■ EXERCISE PROMPT: Keep to one stretch of the data below, the lines from the one with "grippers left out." up to and including the one with "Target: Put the", and return that stretch exactly.

■ RECORDS TO USE:
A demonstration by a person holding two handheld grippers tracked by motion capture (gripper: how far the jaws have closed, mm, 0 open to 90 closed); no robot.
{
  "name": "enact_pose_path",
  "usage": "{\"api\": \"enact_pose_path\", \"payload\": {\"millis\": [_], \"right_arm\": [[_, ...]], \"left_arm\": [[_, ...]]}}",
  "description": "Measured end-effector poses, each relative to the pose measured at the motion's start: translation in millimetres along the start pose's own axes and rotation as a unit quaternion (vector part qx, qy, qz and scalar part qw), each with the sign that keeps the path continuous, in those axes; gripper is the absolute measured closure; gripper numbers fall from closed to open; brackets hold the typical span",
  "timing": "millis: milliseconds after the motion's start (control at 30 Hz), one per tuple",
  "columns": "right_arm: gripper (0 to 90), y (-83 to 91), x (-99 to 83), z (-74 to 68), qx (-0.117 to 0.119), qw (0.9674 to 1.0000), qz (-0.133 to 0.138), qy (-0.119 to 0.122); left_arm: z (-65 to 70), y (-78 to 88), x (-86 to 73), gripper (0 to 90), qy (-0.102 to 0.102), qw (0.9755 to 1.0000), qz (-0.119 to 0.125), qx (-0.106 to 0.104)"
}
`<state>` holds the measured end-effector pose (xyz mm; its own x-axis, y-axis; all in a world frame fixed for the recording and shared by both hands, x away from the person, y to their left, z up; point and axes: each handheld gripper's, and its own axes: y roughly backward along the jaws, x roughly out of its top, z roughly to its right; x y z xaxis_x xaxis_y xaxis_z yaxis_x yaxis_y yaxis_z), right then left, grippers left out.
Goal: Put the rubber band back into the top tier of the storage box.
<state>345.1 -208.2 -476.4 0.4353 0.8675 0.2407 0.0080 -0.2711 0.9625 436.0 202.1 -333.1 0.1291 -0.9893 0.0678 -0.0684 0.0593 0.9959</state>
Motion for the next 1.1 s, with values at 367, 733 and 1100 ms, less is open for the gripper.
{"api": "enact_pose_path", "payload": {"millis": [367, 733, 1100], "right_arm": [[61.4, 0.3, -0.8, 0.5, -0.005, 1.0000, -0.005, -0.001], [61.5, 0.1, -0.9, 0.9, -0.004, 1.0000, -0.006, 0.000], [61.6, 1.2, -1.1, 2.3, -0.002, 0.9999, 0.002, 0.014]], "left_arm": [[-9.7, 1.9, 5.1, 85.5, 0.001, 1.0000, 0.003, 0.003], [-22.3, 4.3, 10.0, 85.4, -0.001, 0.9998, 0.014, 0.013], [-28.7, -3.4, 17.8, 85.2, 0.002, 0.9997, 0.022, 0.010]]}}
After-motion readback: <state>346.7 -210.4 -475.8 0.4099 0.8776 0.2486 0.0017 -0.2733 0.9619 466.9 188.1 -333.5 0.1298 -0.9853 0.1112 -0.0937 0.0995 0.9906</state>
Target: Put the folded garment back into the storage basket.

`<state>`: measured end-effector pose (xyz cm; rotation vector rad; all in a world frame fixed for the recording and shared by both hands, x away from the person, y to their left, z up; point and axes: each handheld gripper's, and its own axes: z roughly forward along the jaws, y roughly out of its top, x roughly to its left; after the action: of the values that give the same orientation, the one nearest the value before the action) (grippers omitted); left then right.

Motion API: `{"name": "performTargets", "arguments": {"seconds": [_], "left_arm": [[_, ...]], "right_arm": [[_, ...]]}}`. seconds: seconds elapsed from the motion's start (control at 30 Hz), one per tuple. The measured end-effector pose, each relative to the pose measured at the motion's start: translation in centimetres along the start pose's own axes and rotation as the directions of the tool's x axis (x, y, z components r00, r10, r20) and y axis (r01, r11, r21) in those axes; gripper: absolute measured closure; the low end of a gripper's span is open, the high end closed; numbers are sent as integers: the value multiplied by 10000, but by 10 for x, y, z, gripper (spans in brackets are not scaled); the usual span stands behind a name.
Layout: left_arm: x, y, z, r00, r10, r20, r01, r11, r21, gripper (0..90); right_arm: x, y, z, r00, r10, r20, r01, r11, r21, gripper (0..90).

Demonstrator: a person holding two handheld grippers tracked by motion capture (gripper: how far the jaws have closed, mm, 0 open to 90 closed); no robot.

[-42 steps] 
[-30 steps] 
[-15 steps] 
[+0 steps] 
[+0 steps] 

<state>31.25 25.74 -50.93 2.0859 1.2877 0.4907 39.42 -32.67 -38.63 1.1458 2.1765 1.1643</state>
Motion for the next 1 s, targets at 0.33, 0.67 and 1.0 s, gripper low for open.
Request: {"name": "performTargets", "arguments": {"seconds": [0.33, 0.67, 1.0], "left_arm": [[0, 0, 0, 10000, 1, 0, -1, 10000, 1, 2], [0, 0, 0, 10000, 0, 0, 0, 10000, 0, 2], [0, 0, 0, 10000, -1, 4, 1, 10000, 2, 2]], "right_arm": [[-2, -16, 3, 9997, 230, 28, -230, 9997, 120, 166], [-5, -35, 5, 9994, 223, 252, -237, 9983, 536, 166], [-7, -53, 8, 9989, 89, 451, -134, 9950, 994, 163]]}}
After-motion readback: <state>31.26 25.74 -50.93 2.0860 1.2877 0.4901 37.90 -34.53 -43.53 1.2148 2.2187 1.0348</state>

■ RESPONSE TO THE EXERCISE:
`<state>` holds the measured end-effector pose (xyz mm; its own x-axis, y-axis; all in a world frame fixed for the recording and shared by both hands, x away from the person, y to their left, z up; point and axes: each handheld gripper's, and its own axes: y roughly backward along the jaws, x roughly out of its top, z roughly to its right; x y z xaxis_x xaxis_y xaxis_z yaxis_x yaxis_y yaxis_z), right then left, grippers left out.
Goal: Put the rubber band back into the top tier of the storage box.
<state>345.1 -208.2 -476.4 0.4353 0.8675 0.2407 0.0080 -0.2711 0.9625 436.0 202.1 -333.1 0.1291 -0.9893 0.0678 -0.0684 0.0593 0.9959</state>
Motion for the next 1.1 s, with values at 367, 733 and 1100 ms, less is open for the gripper.
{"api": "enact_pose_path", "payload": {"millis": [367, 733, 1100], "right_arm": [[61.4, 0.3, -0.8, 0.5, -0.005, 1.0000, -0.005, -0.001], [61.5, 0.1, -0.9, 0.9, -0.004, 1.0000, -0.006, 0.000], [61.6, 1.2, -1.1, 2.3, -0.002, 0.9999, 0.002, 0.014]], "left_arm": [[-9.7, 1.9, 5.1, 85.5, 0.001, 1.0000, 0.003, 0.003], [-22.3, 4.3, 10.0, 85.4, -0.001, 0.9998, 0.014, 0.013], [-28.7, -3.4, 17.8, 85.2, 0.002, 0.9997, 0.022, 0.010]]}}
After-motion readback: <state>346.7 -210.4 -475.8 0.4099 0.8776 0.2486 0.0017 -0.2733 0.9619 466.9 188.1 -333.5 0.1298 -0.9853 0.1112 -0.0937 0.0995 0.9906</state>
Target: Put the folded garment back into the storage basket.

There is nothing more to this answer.